#### Task prompt
Every line of the data below is to be given again as it appears, with the images removed.

━━━ Source material

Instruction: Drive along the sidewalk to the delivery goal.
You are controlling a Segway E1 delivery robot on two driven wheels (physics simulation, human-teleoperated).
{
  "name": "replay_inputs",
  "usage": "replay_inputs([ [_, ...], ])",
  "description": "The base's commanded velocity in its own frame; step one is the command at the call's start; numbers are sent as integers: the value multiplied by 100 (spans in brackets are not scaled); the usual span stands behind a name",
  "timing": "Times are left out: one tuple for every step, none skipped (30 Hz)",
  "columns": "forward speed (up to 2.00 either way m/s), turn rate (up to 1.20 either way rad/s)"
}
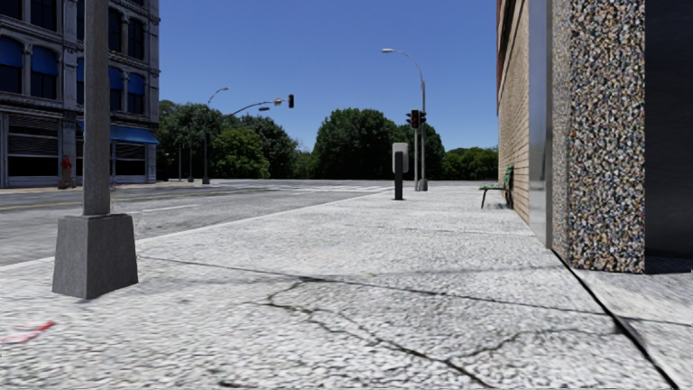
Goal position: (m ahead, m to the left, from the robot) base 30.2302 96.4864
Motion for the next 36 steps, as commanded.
replay_inputs([
  [200,0],
  [200,0],
  [200,0],
  [200,0],
  [200,0],
  [200,-2],
  [200,-16],
  [200,-16],
  [200,-22],
  [200,-23],
  [200,-23],
  [200,-23],
  [200,-24],
  [200,-24],
  [200,-24],
  [200,-24],
  [200,-24],
  [200,-24],
  [200,-24],
  [200,-24],
  [200,-24],
  [200,-24],
  [200,-24],
  [200,-24],
  [200,-24],
  [200,-24],
  [200,-24],
  [200,-24],
  [200,-12],
  [200,-12],
  [200,-1],
  [200,0],
  [200,0],
  [200,0],
  [200,0],
  [200,0],
])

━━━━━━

#### Answer for the task
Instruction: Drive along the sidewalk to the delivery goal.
You are controlling a Segway E1 delivery robot on two driven wheels (physics simulation, human-teleoperated).
{
  "name": "replay_inputs",
  "usage": "replay_inputs([ [_, ...], ])",
  "description": "The base's commanded velocity in its own frame; step one is the command at the call's start; numbers are sent as integers: the value multiplied by 100 (spans in brackets are not scaled); the usual span stands behind a name",
  "timing": "Times are left out: one tuple for every step, none skipped (30 Hz)",
  "columns": "forward speed (up to 2.00 either way m/s), turn rate (up to 1.20 either way rad/s)"
}
Goal position: (m ahead, m to the left, from the robot) base 30.2302 96.4864
Motion for the next 36 steps, as commanded.
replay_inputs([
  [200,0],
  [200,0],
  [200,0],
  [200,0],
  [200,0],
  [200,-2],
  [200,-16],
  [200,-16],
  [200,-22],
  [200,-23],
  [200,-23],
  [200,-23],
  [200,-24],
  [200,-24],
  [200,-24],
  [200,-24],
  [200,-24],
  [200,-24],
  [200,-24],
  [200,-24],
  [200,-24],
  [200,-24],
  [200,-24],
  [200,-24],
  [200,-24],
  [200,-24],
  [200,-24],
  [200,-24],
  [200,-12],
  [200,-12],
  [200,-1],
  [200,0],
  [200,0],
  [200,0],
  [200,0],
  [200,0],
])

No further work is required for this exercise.